§ TASK GOAL: Filter out all lines without the word "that" from the data below, please, and copy the rest.

§ EXERCISE DATA:
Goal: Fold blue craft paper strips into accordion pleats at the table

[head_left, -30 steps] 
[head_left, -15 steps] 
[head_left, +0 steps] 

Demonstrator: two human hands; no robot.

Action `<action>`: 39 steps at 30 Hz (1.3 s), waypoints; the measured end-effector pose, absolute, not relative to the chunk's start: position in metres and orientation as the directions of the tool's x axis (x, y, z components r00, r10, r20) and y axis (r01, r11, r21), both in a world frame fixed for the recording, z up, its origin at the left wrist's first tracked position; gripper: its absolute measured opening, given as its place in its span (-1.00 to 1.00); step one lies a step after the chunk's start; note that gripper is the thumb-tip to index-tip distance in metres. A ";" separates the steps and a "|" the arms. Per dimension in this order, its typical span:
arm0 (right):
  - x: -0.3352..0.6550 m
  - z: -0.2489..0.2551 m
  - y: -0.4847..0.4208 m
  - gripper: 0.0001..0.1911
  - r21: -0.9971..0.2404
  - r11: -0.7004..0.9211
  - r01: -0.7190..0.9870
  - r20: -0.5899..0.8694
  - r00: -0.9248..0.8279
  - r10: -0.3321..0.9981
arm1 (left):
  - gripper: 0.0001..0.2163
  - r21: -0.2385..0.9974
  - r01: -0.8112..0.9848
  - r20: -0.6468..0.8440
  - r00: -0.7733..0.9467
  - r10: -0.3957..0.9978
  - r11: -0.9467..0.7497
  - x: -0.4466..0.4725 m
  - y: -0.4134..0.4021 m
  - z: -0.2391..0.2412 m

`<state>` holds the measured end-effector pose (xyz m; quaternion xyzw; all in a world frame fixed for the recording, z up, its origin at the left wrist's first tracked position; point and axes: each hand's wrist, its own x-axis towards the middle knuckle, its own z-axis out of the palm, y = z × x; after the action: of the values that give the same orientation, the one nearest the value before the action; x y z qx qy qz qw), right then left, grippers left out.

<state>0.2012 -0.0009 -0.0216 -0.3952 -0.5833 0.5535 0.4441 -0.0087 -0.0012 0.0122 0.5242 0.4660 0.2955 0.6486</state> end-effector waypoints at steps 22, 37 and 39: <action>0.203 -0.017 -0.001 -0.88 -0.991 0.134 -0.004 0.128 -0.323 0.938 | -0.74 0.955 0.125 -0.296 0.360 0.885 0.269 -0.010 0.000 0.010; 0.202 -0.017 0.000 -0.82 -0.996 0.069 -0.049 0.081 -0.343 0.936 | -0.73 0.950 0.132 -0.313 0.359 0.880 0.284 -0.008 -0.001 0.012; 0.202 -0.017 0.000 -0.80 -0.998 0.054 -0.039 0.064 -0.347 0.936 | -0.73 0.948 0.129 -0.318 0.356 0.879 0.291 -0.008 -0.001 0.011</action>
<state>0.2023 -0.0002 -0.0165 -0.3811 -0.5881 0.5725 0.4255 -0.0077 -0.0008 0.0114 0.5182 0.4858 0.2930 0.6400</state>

§ EXPECTED OUTPUT:
Action `<action>`: 39 steps at 30 Hz (1.3 s), waypoints; the measured end-effector pose, absolute, not relative to the chunk's start: position in metres and orientation as the directions of the tool's x axis (x, y, z components r00, r10, r20) and y axis (r01, r11, r21), both in a world frame fixed for the recording, z up, its origin at the left wrist's first tracked position; gripper: its absolute measured opening, given as its place in its span (-1.00 to 1.00); step one lies a step after the chunk's start; note that gripper is the thumb-tip to index-tip distance in metres. A ";" separates the steps and a "|" the arms. Per dimension in this order, its typical span:
`<state>` holds the measured end-effector pose (xyz m; quaternion xyzw; all in a world frame fixed for the recording, z up, its origin at the left wrist's first tracked position; point and axes: each hand's wrist, its own x-axis towards the middle knuckle, its own z-axis out of the palm, y = z × x; after the action: of the values that give the same orientation, the one nearest the value before the action; x y z qx qy qz qw), right then left, grippers left out.

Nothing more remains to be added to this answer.